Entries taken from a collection

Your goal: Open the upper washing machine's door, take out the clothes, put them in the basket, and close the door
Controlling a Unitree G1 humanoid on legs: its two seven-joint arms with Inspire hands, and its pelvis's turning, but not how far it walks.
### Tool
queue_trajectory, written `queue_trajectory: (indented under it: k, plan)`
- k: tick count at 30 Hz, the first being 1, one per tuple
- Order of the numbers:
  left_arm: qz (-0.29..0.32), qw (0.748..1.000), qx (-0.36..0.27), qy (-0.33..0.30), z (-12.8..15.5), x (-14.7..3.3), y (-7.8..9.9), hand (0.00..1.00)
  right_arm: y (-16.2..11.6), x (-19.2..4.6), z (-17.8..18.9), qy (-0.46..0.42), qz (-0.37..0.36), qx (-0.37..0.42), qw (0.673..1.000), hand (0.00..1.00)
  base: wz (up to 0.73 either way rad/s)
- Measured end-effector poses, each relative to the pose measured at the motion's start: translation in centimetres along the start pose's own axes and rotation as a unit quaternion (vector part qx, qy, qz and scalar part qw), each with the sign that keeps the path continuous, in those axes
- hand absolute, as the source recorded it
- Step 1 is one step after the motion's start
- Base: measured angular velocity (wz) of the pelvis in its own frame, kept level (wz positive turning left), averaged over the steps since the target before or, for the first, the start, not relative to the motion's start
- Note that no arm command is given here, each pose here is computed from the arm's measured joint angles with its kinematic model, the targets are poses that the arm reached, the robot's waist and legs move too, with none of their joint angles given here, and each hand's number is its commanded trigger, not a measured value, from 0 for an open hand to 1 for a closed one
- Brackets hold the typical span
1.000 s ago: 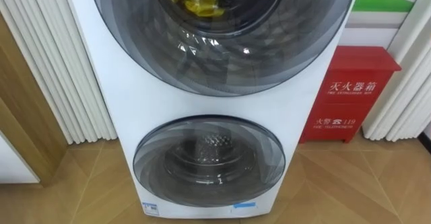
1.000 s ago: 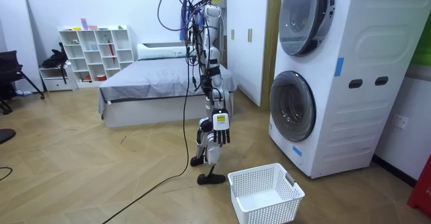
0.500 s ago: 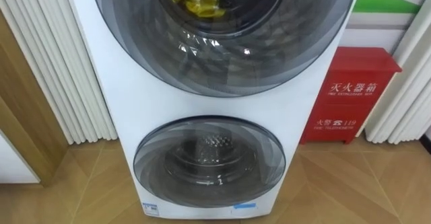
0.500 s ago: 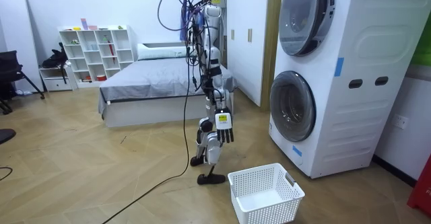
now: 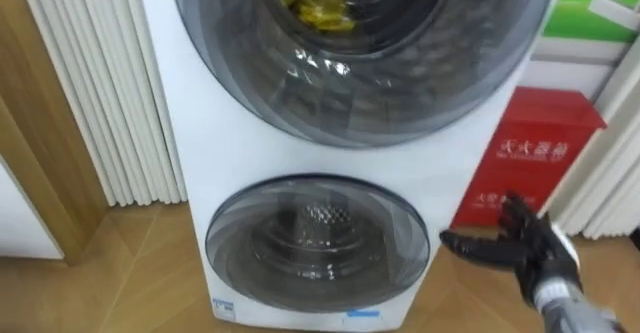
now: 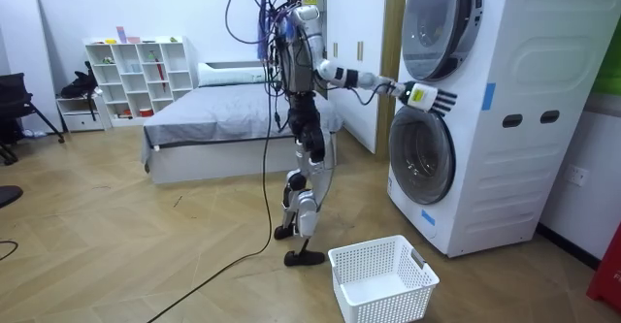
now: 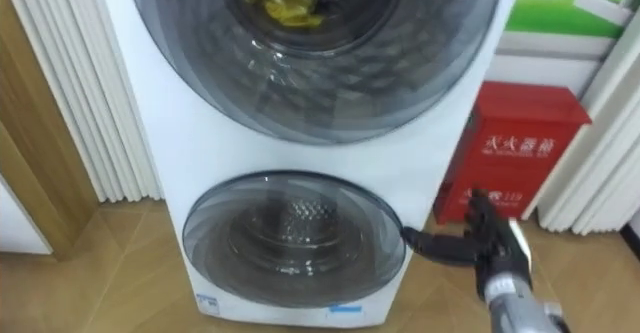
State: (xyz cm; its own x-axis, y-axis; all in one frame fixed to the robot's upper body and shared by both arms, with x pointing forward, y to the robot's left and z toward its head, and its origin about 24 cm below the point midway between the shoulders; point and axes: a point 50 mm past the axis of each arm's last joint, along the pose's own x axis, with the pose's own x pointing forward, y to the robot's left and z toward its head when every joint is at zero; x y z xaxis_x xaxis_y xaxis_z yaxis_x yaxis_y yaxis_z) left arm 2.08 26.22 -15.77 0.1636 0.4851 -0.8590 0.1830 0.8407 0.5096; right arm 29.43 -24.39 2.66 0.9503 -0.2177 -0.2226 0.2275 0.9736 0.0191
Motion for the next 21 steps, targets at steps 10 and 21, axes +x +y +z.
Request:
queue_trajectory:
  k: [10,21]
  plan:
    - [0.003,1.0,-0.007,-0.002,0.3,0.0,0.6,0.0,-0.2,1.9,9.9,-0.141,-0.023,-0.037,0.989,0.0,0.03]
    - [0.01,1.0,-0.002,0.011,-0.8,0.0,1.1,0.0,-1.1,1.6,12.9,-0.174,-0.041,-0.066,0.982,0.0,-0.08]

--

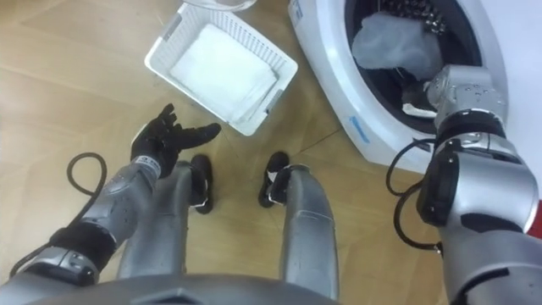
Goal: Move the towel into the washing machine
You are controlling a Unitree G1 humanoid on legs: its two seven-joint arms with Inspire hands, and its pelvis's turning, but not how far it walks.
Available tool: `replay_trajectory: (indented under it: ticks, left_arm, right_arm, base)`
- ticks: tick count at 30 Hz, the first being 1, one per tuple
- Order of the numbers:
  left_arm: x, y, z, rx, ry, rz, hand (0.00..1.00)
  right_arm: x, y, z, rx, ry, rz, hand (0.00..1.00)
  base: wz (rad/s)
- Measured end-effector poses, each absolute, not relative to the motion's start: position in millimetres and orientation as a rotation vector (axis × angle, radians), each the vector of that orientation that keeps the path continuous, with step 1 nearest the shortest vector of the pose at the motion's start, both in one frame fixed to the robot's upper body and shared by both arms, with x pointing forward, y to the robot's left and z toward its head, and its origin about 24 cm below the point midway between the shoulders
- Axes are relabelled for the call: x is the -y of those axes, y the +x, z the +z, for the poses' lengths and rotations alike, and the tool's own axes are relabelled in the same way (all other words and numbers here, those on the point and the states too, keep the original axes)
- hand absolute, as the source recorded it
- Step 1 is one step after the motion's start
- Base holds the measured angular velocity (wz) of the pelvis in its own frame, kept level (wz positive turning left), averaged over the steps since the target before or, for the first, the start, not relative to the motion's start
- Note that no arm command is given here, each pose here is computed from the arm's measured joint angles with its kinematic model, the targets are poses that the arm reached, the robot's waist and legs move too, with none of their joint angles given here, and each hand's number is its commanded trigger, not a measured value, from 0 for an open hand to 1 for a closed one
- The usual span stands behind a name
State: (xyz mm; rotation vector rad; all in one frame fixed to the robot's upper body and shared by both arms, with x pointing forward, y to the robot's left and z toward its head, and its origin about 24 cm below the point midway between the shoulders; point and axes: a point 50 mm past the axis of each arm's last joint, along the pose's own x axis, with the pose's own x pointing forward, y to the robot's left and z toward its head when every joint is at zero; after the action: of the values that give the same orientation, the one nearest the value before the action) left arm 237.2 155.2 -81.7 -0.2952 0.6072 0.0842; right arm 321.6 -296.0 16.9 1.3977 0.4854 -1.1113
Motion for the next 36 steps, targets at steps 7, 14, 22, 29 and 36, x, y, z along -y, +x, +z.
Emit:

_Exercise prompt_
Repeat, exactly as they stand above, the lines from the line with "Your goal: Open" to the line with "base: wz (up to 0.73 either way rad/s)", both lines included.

_Problem solution_
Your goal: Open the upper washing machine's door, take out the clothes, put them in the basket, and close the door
Controlling a Unitree G1 humanoid on legs: its two seven-joint arms with Inspire hands, and its pelvis's turning, but not how far it walks.
### Tool
queue_trajectory, written `queue_trajectory: (indented under it: k, plan)`
- k: tick count at 30 Hz, the first being 1, one per tuple
- Order of the numbers:
  left_arm: qz (-0.29..0.32), qw (0.748..1.000), qx (-0.36..0.27), qy (-0.33..0.30), z (-12.8..15.5), x (-14.7..3.3), y (-7.8..9.9), hand (0.00..1.00)
  right_arm: y (-16.2..11.6), x (-19.2..4.6), z (-17.8..18.9), qy (-0.46..0.42), qz (-0.37..0.36), qx (-0.37..0.42), qw (0.673..1.000), hand (0.00..1.00)
  base: wz (up to 0.73 either way rad/s)

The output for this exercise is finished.